### TASK BRIEF:
Please write out exactly the lines of the data below from the line holding "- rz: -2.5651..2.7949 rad" through the line holding "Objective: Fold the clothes", and leave out the rest.

=== Section Start ===

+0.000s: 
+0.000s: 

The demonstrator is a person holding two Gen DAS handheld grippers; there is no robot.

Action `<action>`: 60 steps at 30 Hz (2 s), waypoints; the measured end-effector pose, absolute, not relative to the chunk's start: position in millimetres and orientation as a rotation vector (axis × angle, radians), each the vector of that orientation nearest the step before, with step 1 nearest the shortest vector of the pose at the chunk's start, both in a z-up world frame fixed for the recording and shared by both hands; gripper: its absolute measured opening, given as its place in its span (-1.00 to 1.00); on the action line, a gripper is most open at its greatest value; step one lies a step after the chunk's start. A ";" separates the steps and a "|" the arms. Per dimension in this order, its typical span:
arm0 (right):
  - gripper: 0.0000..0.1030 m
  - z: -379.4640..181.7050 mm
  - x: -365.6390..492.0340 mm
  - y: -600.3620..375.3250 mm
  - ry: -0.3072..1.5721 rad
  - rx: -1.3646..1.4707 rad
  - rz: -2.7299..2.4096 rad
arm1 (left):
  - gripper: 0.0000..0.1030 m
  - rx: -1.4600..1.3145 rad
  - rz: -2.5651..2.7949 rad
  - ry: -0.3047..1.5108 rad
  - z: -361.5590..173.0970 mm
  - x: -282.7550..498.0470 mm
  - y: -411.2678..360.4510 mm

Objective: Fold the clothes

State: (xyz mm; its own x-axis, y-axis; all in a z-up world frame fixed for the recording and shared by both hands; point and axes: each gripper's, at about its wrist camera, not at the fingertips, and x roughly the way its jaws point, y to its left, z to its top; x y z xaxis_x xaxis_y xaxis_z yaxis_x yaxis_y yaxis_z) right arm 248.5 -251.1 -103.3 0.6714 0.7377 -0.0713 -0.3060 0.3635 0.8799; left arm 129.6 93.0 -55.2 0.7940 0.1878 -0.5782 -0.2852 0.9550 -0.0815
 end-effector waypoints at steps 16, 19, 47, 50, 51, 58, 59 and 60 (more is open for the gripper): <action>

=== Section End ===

### PROBLEM SOLUTION:
  - rz: -2.5651..2.7949 rad
  - ry: -0.3047..1.5108 rad
  - z: -361.5590..173.0970 mm
  - x: -282.7550..498.0470 mm
  - y: -411.2678..360.4510 mm

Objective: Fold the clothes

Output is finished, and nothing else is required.